TASK STATEMENT: Exactly as written, copy the lines that run from the start of the data below to the line containing "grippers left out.", both ends included.
- - -
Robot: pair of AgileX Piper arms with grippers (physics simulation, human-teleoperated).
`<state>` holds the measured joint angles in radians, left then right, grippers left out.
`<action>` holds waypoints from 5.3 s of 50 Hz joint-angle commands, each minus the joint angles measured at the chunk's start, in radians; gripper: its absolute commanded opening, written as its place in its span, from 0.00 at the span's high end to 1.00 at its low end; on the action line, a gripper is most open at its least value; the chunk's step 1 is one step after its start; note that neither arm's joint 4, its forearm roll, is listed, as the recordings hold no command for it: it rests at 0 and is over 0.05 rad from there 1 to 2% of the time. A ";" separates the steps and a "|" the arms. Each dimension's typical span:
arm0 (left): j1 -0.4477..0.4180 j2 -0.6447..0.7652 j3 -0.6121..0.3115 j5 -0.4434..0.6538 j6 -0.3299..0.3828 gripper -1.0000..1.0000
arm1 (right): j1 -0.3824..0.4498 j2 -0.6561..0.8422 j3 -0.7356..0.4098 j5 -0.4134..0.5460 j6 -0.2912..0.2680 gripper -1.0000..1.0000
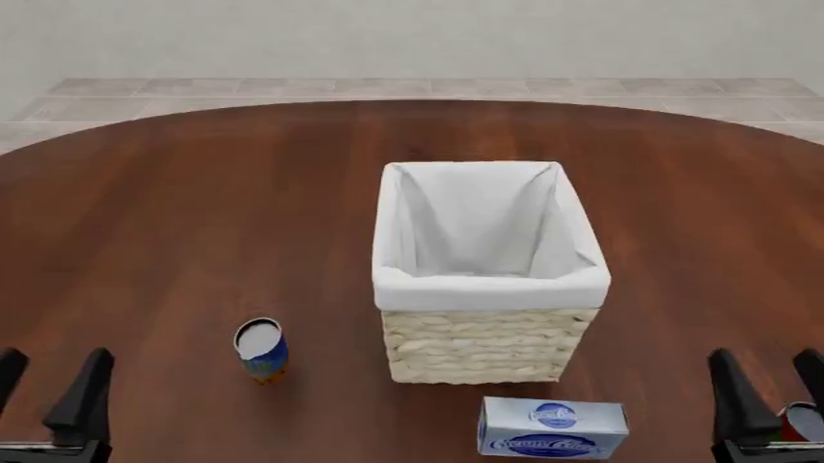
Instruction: Pick up the cream cheese box, and put it in the basket.
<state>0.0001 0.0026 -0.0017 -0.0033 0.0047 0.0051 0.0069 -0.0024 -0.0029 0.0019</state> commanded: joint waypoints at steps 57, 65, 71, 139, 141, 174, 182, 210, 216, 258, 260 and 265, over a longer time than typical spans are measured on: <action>-0.111 0.002 -0.030 0.048 0.037 0.00 | 0.341 0.507 -0.492 0.179 -0.319 0.00; -0.104 -0.002 -0.013 0.039 0.040 0.00 | 0.387 0.535 -0.513 0.233 -0.342 0.00; -0.107 -0.002 -0.006 0.034 0.040 0.00 | 0.445 0.474 -0.497 0.382 -0.402 0.00; -0.129 0.000 0.001 0.050 -0.009 0.00 | 0.550 0.682 -0.636 0.970 -0.717 0.00; -0.129 0.001 0.001 0.051 -0.011 0.00 | 0.529 0.685 -0.616 0.958 -0.754 0.00; -0.128 0.000 0.001 0.063 -0.049 0.00 | 0.597 0.939 -0.537 0.667 -0.674 0.00; -0.141 -0.001 0.001 0.066 -0.046 0.00 | 0.607 0.970 -0.523 0.644 -0.669 0.00; -0.138 -0.002 0.002 0.068 -0.042 0.00 | 0.610 1.074 -0.472 0.547 -0.690 0.00; -0.143 -0.002 0.002 0.070 -0.043 0.00 | 0.602 1.090 -0.462 0.528 -0.700 0.00; -0.150 -0.002 0.002 0.080 -0.041 0.00 | 0.517 1.137 -0.412 0.428 -0.824 1.00; -0.150 -0.002 0.002 0.081 -0.040 0.00 | 0.519 1.129 -0.411 0.436 -0.825 1.00; -0.151 -0.002 0.002 0.080 -0.040 0.00 | 0.505 1.105 -0.413 0.444 -0.844 1.00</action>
<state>-0.1495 0.0001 0.0000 0.0771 -0.0359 0.5279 1.1375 -0.4138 0.4318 -0.8300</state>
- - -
TASK ANSWER:
Robot: pair of AgileX Piper arms with grippers (physics simulation, human-teleoperated).
`<state>` holds the measured joint angles in radians, left then right, grippers left out.

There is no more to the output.